Oxidation of Prx2 in erythrocytes by urate hydroperoxide or hydrogen peroxide. Human erythrocytes (1 × 10⁷) were incubated in 10 mm PBS, pH 7.4, plus 5 mm glucose with acetonitrile evaporated MP, 200 μm hydrogen peroxide, or 200 μm urate hydroperoxide for 10 min at 37 °C. Western blot analysis of Prx2 from erythrocyte homogenates (100 μg/lane) (A) and supernatant (10 μg/lane) (B) in non-reducing SDS-polyacrylamide gel. Reduced and disulfide forms of Prx ran as monomers and dimers in non-reducing SDS-polyacrylamide gel, respectively. Semi-quantitative band intensity of Prx2 monomer (C) and homodimer (D) from cell pellet was normalized by α-tubulin. E, band intensity of Prx2 homodimer in supernatants. F, absorbance of human erythrocyte supernatants (10⁷) were measured at 405 nm and compared with the positive control (0.1% SDS). The percentage of hemolysis in the samples was relative to the positive control (100%).
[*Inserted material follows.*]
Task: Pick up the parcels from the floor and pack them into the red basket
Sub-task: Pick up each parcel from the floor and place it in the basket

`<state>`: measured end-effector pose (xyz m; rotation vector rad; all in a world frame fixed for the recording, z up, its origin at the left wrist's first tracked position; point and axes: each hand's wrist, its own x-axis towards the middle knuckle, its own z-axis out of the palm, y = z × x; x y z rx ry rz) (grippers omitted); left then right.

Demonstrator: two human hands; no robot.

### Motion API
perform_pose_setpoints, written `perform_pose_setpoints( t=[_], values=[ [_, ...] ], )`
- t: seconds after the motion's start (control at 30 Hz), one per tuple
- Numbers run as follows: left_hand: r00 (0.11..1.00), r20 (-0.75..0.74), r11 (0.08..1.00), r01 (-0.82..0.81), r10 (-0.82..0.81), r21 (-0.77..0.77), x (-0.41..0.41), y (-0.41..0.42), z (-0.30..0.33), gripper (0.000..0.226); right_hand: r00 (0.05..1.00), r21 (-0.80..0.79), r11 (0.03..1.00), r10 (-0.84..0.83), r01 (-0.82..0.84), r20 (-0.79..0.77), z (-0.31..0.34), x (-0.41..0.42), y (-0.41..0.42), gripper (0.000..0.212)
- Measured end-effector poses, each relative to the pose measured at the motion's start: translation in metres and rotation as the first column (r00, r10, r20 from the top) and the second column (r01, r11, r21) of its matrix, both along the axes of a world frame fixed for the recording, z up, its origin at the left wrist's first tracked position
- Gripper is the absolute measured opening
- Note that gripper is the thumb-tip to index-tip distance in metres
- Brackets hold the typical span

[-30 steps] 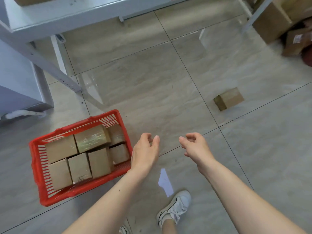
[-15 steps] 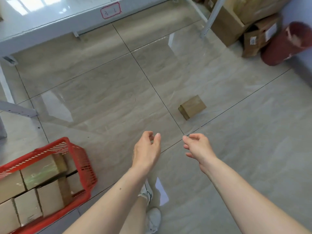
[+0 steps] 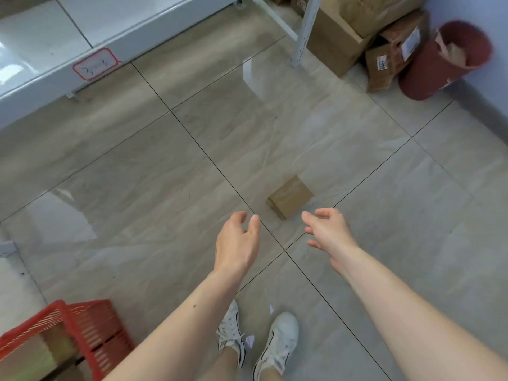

Each bar represents the mean ± S.D. of three independent experiments. Statistical analyses were performed by one-way analyses of variance (ANOVA); ***, p < 0.001 followed by Bonferroni's test, when compared with control group. C, control; HOOU, urate hydroperoxide. These results are representative of three experiments.

Figure 8.

Hypothetical mechanism for the oxidation of Prx2 by urate hydroperoxide.